* **WHAT THIS TASK INVOLVES**:
Could you copy each line of the listing that holds "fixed"?

* **DATA SEGMENT**:
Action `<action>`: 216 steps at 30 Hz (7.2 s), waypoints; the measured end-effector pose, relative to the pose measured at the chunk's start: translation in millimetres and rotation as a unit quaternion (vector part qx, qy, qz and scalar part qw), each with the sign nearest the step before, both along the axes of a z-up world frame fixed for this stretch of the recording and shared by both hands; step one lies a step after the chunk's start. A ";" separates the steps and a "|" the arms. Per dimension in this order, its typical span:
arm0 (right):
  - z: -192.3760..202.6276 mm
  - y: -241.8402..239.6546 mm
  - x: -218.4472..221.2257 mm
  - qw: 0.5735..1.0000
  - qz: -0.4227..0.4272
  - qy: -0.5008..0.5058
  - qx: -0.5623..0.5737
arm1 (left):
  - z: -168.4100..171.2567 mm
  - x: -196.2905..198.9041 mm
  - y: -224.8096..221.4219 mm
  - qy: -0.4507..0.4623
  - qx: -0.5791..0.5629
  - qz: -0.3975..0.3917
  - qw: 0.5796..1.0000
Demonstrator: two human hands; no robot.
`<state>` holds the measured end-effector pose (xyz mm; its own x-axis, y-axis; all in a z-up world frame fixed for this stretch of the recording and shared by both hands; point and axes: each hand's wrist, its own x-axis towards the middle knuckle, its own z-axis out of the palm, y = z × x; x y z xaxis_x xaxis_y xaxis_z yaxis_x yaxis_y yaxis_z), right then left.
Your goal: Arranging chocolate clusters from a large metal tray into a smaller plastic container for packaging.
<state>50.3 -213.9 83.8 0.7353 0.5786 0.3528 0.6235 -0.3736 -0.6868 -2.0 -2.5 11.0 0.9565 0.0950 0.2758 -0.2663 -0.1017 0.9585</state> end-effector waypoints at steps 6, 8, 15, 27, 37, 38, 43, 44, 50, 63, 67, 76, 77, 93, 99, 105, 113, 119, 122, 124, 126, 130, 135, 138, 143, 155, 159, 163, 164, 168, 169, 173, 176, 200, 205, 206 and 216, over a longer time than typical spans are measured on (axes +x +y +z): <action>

* **REPLY TO THE TASK**:
Action `<action>`: 216 steps at 30 Hz (7.2 s), waypoints; the measured end-effector pose, relative to the pose measured at the chunk's start: translation in millimetres and rotation as a unit quaternion (vector part qx, qy, qz and scalar part qw), each with the sign nearest the step before, both along the axes of a z-up world frame fixed for this stretch of the recording and shared by both hands; step one lies a step after the chunk's start. A ";" separates the steps and a "|" the arms. Per dimension in this order, its typical span:
`<state>` holds the measured end-effector pose (xyz mm; its own x-axis, y-axis; all in a z-up world frame fixed for this stretch of the recording and shared by both hands; point and axes: each hand's wrist, its own x-axis towards the middle knuckle, its own z-axis out of the palm, y = z × x; x y z xaxis_x xaxis_y xaxis_z yaxis_x yaxis_y yaxis_z), right then left.

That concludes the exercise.